Entry-level homes haven’t been built in Milwaukee since the 1950s, Whaley-Smith said, and prior to 1968, housing discrimination still existed. Potential homeowners are also competing against investors who often buy up affordable properties before residents can.
In response, the CDA is working on several measures including:
- Homeowner acquisition fund – In partnership with Acts Housing, this fund purchases properties away from landlords or investors and puts them in the hands of potential homeowners. $8 million has been raised with a goal of $11 million.
- New developments – With $12 million raised, the CDA plans to build new entry-level homes with a goal of 100 homes each year. In partnership with LISC, it’ll be building 50 homes for early childhood educators.

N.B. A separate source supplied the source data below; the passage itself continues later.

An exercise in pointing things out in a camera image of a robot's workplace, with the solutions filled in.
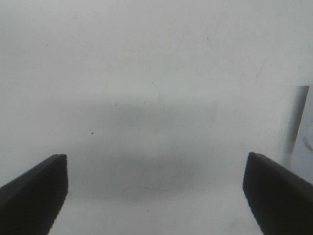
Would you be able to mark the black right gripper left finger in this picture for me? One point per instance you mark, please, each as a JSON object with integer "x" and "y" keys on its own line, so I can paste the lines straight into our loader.
{"x": 30, "y": 204}

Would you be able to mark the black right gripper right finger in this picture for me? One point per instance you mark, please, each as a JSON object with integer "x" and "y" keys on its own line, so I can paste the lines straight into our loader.
{"x": 280, "y": 201}

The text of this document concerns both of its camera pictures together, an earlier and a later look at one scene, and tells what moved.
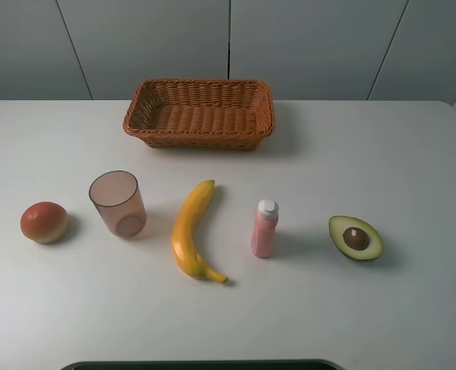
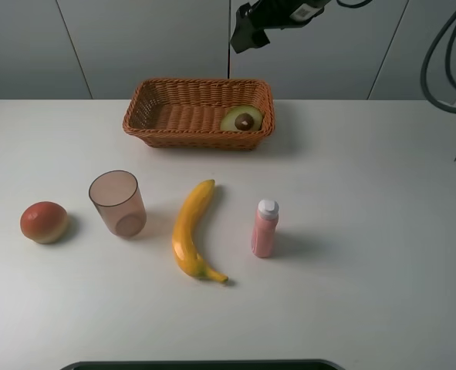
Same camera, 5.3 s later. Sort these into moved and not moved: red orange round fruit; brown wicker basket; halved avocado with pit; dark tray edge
Moved: halved avocado with pit
Not moved: brown wicker basket; dark tray edge; red orange round fruit
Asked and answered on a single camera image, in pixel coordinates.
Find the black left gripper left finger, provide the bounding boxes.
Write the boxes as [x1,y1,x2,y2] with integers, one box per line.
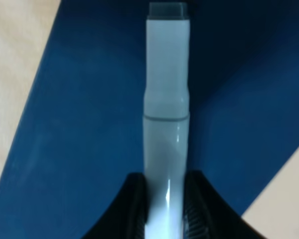
[83,173,148,239]

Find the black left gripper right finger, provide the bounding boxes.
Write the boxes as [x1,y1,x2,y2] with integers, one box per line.
[184,170,264,239]

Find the white marker pen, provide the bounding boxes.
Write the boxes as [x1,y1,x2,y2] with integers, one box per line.
[143,2,190,239]

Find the dark blue notebook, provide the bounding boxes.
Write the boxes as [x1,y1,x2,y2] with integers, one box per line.
[0,0,299,239]

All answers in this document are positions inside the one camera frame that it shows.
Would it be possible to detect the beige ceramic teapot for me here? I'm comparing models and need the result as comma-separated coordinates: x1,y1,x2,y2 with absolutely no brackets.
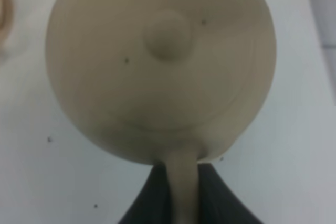
45,0,276,223

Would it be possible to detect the near beige cup saucer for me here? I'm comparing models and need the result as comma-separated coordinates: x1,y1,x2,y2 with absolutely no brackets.
1,0,14,48

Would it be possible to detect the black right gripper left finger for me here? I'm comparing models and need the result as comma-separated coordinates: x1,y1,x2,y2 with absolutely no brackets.
119,164,176,224

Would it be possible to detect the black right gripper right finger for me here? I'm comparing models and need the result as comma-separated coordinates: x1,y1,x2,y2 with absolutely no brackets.
197,163,261,224

- Alternative lending program – This program offers alternative solutions to pulling someone’s credit score to determine their mortgage loan eligibility.
- Entry-level home requirements – By changing requirements such as minimum square footage, the CDA can minimize the cost of construction and purchase price.
- Down payment assistance – This system increases affordability and builds long-term sustainability.
“Our philosophy is that the public sector is one piece of systems change and can be very helpful,” he said. “But the private sector has a role in system change, philanthropy has as role in systems change, residents have a role in systems change, and we need all those things working together to build these new systems.”
The best place on earth
As the work continues to move forward, collaboration geared toward collective impact will remain a key factor.
The Foundation is aligning its strategies with the CDA’s efforts, Hines said, and it’s also aligning its investments as it looks to collaborate, convene and create impact. It’s inviting donors to join in the work through its Greater Together Campaign by supporting the housing fund and leveraging impact investing to bridge the housing gap. So far the campaign has raised $1 million for housing.
“We’ve been able to coordinate efforts to move this forward in and with the community,” Hines said.
While there may always be a layer of competition among collaborators, the CDA prefers the term co-opetition , Whaley-Smith said.
“There are these big picture issues that we have to cooperate on. No one of them can do it alone. So, we follow collective impact really closely,” Whaley-Smith said. “I want to make Milwaukee the best place on planet Earth, particularly for those families that have been left out of the larger social, political and economic systems.”